Recently we rolled out our latest ski film for Crotched Mountain, called “Set Yourself Free”, which is a big film leading into the school vacation weeks, which always tend to be a big time of year at the mountain. For this one, we needed to really do something special and different, so we knew we needed to do a little planning and staging for this one.
The bulk of the video production footage was shot over 2 days, capturing candid shots of skiers and riders around the mountain. With this being such an important ski film, we wanted to take some time to get corduroy shots so we decided to take a morning, before the mountain opens, and set up some shots for the opening. We lucked out with a perfect bluebird day and epic snow conditions, it was a perfect ski film video production morning. The only downside is that to get the shots, Chris, the marketing director for Crotched Mountain, had to continuously hike back up the mountain after every take…and we did ALOT of takes. That is how important this film was to not just Chris, but the entire mountain, because what we say in the film is true. This mountain is home to us, and there is a feeling there that isn’t like any other place I’ve ever been or filmed. You feel like family, you feel like its a place where you can let everything go, and just be free from all the stress of the world.

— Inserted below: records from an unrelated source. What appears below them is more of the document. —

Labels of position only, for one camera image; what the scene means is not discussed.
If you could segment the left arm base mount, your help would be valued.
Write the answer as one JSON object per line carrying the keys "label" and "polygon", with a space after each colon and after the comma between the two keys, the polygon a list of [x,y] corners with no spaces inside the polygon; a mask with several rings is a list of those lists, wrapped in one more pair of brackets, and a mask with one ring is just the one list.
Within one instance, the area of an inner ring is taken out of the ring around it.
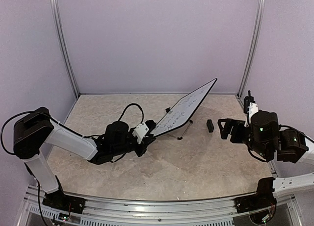
{"label": "left arm base mount", "polygon": [[66,195],[61,191],[46,193],[43,199],[45,206],[77,214],[82,214],[85,202],[84,198]]}

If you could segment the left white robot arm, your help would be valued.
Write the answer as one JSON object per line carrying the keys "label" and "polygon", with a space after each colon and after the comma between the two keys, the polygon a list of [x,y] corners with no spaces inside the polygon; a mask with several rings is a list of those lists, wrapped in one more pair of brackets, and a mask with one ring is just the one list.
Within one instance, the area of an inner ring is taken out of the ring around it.
{"label": "left white robot arm", "polygon": [[92,164],[102,165],[114,163],[114,157],[122,159],[132,151],[141,157],[155,140],[151,134],[156,127],[153,120],[141,120],[136,127],[130,128],[119,118],[106,127],[104,134],[84,136],[54,119],[45,107],[19,115],[22,118],[13,126],[11,155],[24,162],[44,192],[49,195],[50,202],[59,209],[65,208],[69,199],[63,194],[59,180],[40,152],[43,144],[57,146]]}

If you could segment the small whiteboard with wire stand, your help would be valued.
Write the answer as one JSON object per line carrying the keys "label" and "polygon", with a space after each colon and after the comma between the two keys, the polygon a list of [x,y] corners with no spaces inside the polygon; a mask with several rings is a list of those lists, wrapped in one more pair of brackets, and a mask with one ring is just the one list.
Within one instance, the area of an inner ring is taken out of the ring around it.
{"label": "small whiteboard with wire stand", "polygon": [[161,118],[156,127],[151,131],[151,134],[154,137],[159,137],[183,127],[192,118],[217,81],[218,78],[214,78],[180,98]]}

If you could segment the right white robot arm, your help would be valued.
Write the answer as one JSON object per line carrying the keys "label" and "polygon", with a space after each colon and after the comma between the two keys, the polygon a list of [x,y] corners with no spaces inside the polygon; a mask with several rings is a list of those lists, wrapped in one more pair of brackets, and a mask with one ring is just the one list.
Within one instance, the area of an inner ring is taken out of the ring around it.
{"label": "right white robot arm", "polygon": [[[298,163],[314,160],[314,141],[299,130],[281,125],[275,112],[248,112],[246,121],[219,119],[218,127],[223,140],[234,144],[245,144],[249,154],[261,162],[274,159]],[[262,178],[256,193],[251,197],[255,208],[262,208],[270,197],[281,197],[290,193],[312,190],[313,173],[284,178]]]}

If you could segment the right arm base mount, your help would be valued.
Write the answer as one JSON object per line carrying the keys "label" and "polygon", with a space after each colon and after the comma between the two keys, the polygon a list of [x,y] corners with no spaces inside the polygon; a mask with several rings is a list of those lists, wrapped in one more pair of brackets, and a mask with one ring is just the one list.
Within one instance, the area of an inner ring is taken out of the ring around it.
{"label": "right arm base mount", "polygon": [[272,194],[252,194],[244,197],[235,198],[235,206],[238,214],[254,211],[271,205],[276,205],[277,200]]}

We utilized a few different setups on this video production project. Most of the wide angle shots were done on a Tokina 11-17 mounted on a 6d, and looking at the footage I realized I had the sharpening set to -1 which is why the images are showing so much moire. Normally I have a more neutral picture profile with sharpening set all the way off. The longer tighter shots were done with a 5dmk3 and a 70-200 with a 1.4 extender, and a few of the shots were done with our new GoPro Hero 3+ Silver edition that I picked up at Target of all places, yea for impulse buys right?
The motion shots I did handheld with a steadycam rig, and the bulk of the opening shots were done with the camera on a tripod but with the entire rig inverted so we could get it right above the snow. For the jump shot, we just jammed the camera in the snow to keep it steady. Fancy stuff I know, right?

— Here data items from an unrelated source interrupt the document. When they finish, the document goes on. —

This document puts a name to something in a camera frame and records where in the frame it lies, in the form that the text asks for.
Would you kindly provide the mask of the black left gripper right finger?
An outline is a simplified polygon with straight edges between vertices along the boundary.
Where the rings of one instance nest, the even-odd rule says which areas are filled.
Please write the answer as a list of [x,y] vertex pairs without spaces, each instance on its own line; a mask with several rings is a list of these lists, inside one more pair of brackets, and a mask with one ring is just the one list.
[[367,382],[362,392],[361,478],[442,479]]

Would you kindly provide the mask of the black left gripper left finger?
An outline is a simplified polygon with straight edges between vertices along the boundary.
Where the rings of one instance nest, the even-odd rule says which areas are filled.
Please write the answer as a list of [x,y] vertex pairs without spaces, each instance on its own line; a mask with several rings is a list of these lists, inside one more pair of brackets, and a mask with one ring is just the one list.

I’m extremely happy with how the slow motion shots in the opening came out, it definitely took some time and tweaking, because at first they were coming out horribly but then I realized what I was doing wrong with the timeline settings, make a small adjustment and boom, we got some spot on shots. Your waiting for me to tell you exactly how I did it, aren’t’ you? If I get enough requests in the comments I’ll share the process in a later post.
Yes….that’s my voice on the voice over. I was well prepared to get ridiculed for it because not only did I record it, I wrote the script for it as well. I wanted a sort of heavy, deep intro then to blast into a fun film. Time and budget requirements meant that I pretty much had to do it on the fly, but I doubt I’ll ever do a VO again.
So far the response to this video production project has been very good on social media, its gotten hundreds of likes and been shared north of 50 times. But the ultimate goal of anything I do for a client is to turn viewers into customers, and that is why I we are a commercial video production company, that is our purpose. So when we are done, we dissect and analyze everything we did with each video production project. What worked, what didn’t, how could we improve? Because pretty films and cool effects don’t mean anything if the film is not moving people to connect with the client. But with a place as amazing as Crotched Mountain, its pretty easy to do that.